Five days of sleeping—if it can be called that—in the hospital’s plastic chairs hit me in a wave. The two days here at the homestead on my own have been just as bad. I sink into the space Cord makes for me, matching my breaths to his longer ones.

“I missed you,” I murmur, enjoying the sensation of being close to him again, free of beeping machines.

“I was aware. Sometimes,” Cord says softly.

I raise my head.

He stares at the ceiling, lines deepening across his brow as he stares at something I can’t see.

“In the hospital?” I frown.

“When I first went in, I think. I could see the doctor, and the nurses, either just after I went in or while I recovered, but before I woke properly. I saw you, too,” he adds.

“Okay.” I blink, trying to piece together what he’s saying. “You had moments of lucidity?”

“I saw them, looked straight at them. But they didn’t see me. The same as last time.”

I watch him. Anyone else might think he’d hallucinated, but something in his tone says otherwise.

“Why didn’t you tell anyone?” I traced the lines of his stomach under his shirt.

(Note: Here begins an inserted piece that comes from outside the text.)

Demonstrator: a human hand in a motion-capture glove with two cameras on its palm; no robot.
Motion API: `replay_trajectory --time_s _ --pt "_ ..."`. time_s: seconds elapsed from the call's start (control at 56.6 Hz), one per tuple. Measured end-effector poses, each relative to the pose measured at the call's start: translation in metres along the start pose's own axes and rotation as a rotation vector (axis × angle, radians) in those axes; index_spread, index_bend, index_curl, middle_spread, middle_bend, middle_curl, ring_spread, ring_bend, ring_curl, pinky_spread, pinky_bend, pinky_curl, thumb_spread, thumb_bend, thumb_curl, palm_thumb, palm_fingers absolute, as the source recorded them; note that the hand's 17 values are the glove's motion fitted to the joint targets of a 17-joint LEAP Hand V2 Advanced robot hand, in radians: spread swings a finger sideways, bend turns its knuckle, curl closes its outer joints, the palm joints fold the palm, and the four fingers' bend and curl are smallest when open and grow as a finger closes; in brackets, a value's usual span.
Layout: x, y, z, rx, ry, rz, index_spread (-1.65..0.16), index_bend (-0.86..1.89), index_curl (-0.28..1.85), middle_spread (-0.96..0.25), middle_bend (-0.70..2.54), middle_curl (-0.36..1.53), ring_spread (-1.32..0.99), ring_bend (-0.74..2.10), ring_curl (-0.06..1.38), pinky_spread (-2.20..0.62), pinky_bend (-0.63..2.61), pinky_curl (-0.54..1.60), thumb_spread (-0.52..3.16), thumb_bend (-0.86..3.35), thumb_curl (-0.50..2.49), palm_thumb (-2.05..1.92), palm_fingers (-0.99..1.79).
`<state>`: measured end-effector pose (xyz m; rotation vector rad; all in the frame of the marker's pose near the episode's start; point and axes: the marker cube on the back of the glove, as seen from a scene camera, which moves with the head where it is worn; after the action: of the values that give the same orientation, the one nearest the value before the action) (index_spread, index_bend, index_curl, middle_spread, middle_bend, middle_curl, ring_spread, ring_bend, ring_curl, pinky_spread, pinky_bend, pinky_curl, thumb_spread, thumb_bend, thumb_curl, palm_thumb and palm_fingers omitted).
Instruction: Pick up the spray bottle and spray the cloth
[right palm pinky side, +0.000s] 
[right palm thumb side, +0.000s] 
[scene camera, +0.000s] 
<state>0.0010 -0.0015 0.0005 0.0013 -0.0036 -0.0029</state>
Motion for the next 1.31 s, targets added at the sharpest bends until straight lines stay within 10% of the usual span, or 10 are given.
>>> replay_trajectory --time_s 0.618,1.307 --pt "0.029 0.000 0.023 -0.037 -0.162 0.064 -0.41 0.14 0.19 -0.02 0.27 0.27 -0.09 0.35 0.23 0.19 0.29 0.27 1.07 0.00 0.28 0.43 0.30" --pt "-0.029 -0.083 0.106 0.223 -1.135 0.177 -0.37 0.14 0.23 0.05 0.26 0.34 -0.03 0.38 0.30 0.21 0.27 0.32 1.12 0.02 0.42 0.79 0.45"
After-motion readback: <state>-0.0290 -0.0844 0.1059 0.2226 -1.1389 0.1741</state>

Cord shifts, inhaling deeper breaths and letting them out as he seems to find a more comfortable position on the bed. Then he lets out a hiss and catches my hand. “That tickles. I didn’t tell anyone because even my bank balance won’t save me from becoming a pincushion in a pretty, expensive cage.”

I hiccup a laugh, stretching out next to him.

He hauls me onto his chest.

“You’re not supposed to?—”

“I’ve imagined you in my arms for a week, Lanie.”

“Mmm,” I murmur. “What’s it like?”

“Being out?” Cord falls silent.

I bite my tongue, the sharp pain pushing away the guilt of asking, prying.I shouldn’t have said anything.

“Time passes. Not like here. When you wake after rest, you can tell you’ve had a good night’s sleep, or a bad one, that it’s five in the morning, and you need to haul yourself out of bed.”

“But?” I prompt gently.

“Waking up from that is like emerging from being very deep underwater. There’s a sort of pressure and a nothingness.” He jerks his head, once, and presses his hand to it. “I can’t explain.”

“I’m sorry. I shouldn’t have pried.”

“Is it prying to try to understand what someone you—what someone is going through? It’s okay, Lanie.” He strokes my hair.

“I love you, Cord.” The words tumble out, but they’re true, and I told him when he wasn’t awake, so I don’t bother trying to stop them.

Cord’s fingers still in my hair and then resume their stroking. “It’s good to hear you say it.”

I smile into his chest. “My rear, however, hates me. Those plastic chairs have permanently reshaped me.”